Why each option matters

Answer the question above first, then reveal the full breakdown to understand why each option is right or wrong.

Correct answer & explanation

SMOTE (Synthetic Minority Over-sampling Technique)

SMOTE (Synthetic Minority Over-sampling Technique) is the best choice because it generates synthetic examples for the minority class by interpolating between existing minority instances and their k-nearest neighbors, rather than simply duplicating data. This addresses the severe 95:5 class imbalance without losing data (as undersampling would) and without the overfitting risk of naive random oversampling. The synthetic samples help the model learn a more general decision boundary for the positive class.

Key principle: Answer the scenario, not the keyword: identify the specific constraint before choosing the most familiar-sounding option.

Answer analysis

Option-by-option breakdown

For each option: why learners choose it and why it is or isn't the right answer here.

  • SMOTE (Synthetic Minority Over-sampling Technique)

    Why this is correct

    Generates synthetic samples for the minority class.

    Related concept

    Read the scenario before looking for a memorised answer.

  • Random undersampling of the majority class

    Why it's wrong here

    Removes potentially valuable data.

  • Random oversampling of the minority class

    Why it's wrong here

    Duplicates existing samples, risk of overfitting.

  • Apply class weights during model training

    Why it's wrong here

    Affects loss function, not data preparation.

Common exam traps

Common exam trap: answer the scenario, not the keyword

AWS often tests the distinction between data-level techniques (like SMOTE, oversampling, undersampling) and algorithm-level techniques (like class weights), and the trap here is that candidates confuse class weighting as a data preparation method when it is actually a model training adjustment, not a data transformation step.

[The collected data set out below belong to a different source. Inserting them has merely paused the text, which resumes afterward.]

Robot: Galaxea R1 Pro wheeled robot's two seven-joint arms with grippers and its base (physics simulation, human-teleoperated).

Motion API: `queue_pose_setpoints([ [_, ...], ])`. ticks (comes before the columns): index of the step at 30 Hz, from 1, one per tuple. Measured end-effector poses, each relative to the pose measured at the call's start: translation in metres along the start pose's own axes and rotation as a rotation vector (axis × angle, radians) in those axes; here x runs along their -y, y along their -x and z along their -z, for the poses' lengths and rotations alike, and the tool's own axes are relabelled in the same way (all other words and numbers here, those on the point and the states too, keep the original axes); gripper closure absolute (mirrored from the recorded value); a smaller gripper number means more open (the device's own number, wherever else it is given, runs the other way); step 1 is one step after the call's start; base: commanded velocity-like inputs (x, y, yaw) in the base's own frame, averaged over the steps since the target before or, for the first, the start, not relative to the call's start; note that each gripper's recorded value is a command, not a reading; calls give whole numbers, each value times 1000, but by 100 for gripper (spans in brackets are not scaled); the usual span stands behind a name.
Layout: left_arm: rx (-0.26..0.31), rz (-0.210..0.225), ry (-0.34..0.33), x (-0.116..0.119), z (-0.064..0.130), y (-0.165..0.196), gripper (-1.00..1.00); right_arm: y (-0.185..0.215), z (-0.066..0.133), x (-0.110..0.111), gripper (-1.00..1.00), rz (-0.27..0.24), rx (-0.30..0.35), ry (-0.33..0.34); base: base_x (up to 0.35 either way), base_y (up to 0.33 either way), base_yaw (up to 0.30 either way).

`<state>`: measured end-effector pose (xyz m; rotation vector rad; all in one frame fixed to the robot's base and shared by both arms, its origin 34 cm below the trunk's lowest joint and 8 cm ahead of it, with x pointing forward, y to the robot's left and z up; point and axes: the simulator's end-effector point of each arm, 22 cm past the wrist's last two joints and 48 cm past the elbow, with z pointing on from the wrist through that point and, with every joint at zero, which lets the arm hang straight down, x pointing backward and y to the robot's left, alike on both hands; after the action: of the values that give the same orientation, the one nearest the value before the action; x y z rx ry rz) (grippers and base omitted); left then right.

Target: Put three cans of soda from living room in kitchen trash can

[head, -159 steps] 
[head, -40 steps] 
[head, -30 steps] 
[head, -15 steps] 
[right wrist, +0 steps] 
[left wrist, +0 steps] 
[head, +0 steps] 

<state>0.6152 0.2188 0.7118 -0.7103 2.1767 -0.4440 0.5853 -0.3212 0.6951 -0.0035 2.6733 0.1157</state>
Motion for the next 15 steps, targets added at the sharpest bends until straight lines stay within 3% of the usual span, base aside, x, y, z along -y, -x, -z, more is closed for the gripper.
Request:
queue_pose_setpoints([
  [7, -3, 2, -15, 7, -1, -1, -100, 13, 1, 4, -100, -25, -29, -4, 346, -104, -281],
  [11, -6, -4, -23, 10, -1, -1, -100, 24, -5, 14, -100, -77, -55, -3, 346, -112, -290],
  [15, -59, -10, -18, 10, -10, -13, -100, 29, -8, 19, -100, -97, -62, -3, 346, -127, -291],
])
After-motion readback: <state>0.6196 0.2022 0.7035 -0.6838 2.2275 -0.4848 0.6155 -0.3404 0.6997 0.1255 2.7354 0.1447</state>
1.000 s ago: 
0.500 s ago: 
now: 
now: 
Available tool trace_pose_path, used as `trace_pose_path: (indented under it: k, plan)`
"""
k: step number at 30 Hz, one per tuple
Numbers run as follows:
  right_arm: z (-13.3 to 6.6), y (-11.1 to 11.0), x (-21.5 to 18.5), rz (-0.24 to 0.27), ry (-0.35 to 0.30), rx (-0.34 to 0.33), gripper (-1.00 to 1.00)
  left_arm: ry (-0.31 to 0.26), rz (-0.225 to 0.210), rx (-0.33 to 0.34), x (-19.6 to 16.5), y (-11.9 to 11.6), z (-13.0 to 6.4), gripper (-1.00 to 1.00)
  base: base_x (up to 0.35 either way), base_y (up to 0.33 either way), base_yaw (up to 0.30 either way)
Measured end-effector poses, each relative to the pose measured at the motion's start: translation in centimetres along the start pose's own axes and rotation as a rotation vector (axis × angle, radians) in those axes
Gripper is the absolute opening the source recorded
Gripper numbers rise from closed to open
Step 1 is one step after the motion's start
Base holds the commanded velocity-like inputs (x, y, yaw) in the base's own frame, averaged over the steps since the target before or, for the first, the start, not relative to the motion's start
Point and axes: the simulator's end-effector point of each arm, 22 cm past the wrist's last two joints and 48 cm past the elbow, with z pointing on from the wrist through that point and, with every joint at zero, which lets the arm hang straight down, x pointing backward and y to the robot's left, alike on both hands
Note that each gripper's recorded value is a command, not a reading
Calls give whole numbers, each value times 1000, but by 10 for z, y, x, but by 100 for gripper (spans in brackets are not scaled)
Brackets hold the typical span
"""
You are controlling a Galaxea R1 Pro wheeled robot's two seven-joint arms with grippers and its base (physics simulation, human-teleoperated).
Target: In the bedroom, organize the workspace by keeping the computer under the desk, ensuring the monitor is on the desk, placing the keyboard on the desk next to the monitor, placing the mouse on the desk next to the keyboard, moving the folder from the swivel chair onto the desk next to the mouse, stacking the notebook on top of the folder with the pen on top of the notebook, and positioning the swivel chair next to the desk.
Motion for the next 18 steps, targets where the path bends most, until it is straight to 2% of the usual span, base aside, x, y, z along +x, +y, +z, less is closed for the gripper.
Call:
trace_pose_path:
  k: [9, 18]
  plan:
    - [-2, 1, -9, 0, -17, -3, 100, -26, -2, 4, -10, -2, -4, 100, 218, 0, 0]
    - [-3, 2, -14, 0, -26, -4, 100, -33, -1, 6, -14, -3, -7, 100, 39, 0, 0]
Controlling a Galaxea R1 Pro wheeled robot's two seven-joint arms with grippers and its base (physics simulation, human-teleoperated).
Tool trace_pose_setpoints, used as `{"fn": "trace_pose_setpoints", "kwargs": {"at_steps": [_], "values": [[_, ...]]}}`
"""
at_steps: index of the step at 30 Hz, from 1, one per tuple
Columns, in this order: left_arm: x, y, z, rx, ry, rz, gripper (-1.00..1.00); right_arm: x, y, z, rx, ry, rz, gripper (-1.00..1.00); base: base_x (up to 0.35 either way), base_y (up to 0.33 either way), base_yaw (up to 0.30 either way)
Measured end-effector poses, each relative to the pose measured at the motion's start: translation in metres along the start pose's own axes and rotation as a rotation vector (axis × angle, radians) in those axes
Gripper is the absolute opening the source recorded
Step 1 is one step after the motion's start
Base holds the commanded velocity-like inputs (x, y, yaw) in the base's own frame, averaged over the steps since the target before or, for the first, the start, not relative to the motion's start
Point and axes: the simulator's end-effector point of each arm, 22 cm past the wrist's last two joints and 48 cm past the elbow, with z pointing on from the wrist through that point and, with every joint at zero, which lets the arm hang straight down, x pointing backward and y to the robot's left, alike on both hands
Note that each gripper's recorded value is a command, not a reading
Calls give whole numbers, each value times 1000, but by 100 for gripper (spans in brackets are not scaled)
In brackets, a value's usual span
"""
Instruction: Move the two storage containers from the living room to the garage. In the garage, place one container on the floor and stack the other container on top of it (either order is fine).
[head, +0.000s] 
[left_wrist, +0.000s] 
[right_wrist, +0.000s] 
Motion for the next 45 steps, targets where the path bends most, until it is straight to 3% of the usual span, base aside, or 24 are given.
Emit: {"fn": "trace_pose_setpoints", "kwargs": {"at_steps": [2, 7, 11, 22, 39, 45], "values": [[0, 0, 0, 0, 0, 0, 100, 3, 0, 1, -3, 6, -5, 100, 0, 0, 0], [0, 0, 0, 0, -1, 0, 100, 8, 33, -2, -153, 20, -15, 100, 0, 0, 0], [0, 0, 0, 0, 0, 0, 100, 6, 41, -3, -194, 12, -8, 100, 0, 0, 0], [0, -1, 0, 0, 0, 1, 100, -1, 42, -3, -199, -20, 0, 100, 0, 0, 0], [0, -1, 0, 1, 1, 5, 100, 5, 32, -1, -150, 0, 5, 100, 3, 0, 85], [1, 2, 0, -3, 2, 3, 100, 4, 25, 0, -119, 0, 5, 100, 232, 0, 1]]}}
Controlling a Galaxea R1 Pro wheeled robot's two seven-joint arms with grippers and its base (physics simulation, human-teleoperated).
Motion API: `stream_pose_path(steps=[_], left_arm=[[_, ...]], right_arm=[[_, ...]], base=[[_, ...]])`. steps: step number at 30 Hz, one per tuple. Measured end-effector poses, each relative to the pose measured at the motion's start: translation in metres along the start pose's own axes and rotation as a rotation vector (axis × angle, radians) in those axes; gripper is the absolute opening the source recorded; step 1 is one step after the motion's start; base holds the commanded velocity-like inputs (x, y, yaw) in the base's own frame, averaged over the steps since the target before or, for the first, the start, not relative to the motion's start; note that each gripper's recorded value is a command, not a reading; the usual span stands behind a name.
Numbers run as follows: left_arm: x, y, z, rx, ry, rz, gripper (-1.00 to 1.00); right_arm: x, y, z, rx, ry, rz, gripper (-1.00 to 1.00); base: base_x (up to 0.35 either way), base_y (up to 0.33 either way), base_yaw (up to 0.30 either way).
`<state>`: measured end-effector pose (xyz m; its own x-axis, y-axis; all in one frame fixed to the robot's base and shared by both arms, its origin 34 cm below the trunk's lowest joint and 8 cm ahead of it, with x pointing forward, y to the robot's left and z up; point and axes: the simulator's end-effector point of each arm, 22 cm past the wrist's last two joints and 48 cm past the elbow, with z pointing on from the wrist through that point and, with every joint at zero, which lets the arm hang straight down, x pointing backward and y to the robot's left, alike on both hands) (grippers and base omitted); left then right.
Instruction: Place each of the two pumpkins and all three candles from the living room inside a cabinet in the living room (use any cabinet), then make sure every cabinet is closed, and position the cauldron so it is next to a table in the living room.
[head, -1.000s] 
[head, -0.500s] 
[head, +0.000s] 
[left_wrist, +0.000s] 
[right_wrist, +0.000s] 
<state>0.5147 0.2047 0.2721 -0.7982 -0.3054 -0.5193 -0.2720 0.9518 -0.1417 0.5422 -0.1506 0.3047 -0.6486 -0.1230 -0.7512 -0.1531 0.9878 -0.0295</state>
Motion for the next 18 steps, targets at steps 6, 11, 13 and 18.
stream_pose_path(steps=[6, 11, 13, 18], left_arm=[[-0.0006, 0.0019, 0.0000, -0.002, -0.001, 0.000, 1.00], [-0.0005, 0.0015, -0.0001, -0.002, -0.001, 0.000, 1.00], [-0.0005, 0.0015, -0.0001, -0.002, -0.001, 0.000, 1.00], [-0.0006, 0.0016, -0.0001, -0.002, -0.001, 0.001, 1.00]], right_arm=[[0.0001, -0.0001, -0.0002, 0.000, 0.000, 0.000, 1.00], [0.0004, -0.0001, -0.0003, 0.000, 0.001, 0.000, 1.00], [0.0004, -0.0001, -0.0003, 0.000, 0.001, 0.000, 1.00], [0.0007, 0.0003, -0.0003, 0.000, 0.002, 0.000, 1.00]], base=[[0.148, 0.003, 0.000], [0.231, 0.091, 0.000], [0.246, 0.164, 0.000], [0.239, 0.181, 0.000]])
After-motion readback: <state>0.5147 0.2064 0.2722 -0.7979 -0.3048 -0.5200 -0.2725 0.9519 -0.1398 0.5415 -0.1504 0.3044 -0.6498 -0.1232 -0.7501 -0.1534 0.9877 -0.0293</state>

Detailed technical explanation

How to think about this question

SMOTE works by selecting a minority class instance, finding its k-nearest neighbors (typically k=5), and creating a synthetic sample along the line segment connecting the instance to a randomly chosen neighbor. This interpolation occurs in feature space, so the synthetic points are plausible but not exact copies, which helps the model generalize better. In real-world scenarios like fraud detection or rare disease diagnosis, SMOTE can be combined with undersampling (e.g., SMOTEENN) to clean noisy majority examples, but pure SMOTE is preferred when data loss is unacceptable.

KKey Concepts to Remember

  • Read the scenario before looking for a memorised answer.
  • Find the constraint that changes the correct option.
  • Eliminate answers that are true in general but not in this case.

TExam Day Tips

  • Watch for words such as best, first, most likely and least administrative effort.
  • Review why wrong options are wrong, not only why the correct option is correct.

Key takeaway

Answer the scenario, not the keyword: identify the specific constraint before choosing the most familiar-sounding option.

Real-world example

How this comes up in practice

A cloud solutions architect for a retail company is evaluating services for a new workload. The correct answer here reflects best practice for the specific scenario described — not a general cloud recommendation. Answer the scenario, not the keyword: identify the specific constraint before choosing the most familiar-sounding option. Cloud exam questions reward reading the constraint carefully: the same technology can be right or wrong depending on the use case.

What to study next

Got this wrong? Here's your next step.

Identify which exam domain this question belongs to, review the core concept, then practise similar questions from the same domain.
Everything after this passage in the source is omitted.